American politician (1939–2017)

Jay Woodson Dickey Jr. (December 14, 1939 – April 20, 2017) was an American politician. A member of the Republican Party, he was U.S. Representative for Arkansas's 4th congressional district from 1993 to 2001. The amendment known as the Dickey Amendment (1996) blocks the Centers for Disease Control and Prevention from funding injury prevention research that might promote gun control, and the Dickey–Wicker Amendment (1995) prohibits federal funds to be spent on research that involves the destruction of a human embryo.

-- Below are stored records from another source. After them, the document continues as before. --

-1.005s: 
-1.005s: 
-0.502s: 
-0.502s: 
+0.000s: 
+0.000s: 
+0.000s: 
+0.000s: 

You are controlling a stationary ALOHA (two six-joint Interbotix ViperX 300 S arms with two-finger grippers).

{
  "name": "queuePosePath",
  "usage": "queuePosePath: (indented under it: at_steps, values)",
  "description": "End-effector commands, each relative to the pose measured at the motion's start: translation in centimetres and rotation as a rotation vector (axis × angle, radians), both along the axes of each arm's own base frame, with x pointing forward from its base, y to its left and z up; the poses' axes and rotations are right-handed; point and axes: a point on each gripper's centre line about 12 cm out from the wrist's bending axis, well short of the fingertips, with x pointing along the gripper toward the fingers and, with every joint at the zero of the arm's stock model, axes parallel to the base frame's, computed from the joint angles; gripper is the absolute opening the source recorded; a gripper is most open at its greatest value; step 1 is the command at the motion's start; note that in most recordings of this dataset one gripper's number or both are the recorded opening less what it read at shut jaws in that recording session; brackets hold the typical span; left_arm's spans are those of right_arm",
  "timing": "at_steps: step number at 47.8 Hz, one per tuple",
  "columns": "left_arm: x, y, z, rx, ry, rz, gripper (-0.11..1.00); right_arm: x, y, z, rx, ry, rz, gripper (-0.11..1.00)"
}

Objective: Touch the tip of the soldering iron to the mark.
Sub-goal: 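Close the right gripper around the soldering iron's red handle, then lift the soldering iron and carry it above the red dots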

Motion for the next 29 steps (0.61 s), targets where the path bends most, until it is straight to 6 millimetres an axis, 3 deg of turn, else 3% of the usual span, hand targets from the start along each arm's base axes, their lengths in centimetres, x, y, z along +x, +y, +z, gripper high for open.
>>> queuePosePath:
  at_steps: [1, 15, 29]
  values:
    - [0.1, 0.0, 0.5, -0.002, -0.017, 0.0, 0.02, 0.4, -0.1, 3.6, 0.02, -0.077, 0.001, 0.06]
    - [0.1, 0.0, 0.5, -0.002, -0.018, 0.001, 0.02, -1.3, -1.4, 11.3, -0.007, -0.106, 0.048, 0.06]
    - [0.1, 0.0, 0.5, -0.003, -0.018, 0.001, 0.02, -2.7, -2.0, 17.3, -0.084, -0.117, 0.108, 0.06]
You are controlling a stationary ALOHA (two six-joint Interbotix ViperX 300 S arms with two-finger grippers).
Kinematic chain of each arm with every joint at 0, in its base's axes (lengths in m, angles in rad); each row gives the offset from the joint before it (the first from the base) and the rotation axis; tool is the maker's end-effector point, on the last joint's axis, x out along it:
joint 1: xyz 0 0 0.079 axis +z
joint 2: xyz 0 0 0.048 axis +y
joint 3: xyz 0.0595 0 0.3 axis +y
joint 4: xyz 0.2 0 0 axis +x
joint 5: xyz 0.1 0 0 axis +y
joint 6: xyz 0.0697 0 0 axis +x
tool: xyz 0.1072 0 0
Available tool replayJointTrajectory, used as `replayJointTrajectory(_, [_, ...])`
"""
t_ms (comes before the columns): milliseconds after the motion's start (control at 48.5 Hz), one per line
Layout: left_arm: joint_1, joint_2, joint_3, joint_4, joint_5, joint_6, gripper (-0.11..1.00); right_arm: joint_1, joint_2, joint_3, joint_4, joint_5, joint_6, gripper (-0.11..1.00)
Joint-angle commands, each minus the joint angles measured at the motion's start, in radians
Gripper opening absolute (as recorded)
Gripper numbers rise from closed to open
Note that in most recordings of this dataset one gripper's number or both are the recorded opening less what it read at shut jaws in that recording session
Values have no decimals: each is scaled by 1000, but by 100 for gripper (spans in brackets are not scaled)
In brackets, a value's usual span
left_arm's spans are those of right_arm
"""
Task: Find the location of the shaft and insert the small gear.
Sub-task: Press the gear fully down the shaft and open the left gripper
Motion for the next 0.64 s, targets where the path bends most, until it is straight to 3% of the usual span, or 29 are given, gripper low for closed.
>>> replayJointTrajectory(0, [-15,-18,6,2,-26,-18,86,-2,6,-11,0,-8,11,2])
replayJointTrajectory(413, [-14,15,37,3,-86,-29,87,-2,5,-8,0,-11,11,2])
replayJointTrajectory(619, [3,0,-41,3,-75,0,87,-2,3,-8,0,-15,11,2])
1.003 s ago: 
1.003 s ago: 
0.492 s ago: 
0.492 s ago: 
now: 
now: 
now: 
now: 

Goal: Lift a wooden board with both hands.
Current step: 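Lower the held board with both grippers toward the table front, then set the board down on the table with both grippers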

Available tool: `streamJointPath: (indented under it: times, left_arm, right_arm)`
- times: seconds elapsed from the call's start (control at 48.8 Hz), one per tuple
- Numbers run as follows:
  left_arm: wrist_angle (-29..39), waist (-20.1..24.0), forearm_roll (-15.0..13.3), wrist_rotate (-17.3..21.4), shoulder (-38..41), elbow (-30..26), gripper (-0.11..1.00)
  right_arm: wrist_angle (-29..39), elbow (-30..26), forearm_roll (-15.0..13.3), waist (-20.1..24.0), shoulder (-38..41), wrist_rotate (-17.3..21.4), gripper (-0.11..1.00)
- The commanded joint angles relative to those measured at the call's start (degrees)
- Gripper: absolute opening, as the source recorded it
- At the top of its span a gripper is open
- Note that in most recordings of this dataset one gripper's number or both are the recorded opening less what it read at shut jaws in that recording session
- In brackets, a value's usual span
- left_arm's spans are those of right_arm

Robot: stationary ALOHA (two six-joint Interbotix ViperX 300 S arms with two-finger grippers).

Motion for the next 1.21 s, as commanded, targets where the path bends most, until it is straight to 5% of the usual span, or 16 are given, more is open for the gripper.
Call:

==Education and early career==
Born in Pine Bluff, Arkansas, Dickey graduated from Pine Bluff High School in 1957; after attending Hendrix College in Conway, Arkansas, he obtained his Bachelor of Arts in 1961 from the University of Arkansas at Fayetteville. In 1963, he received his Juris Doctor from the University of Arkansas School of Law. He began his career in law in private practice, and later served as city attorney of Pine Bluff from 1968 to 1970.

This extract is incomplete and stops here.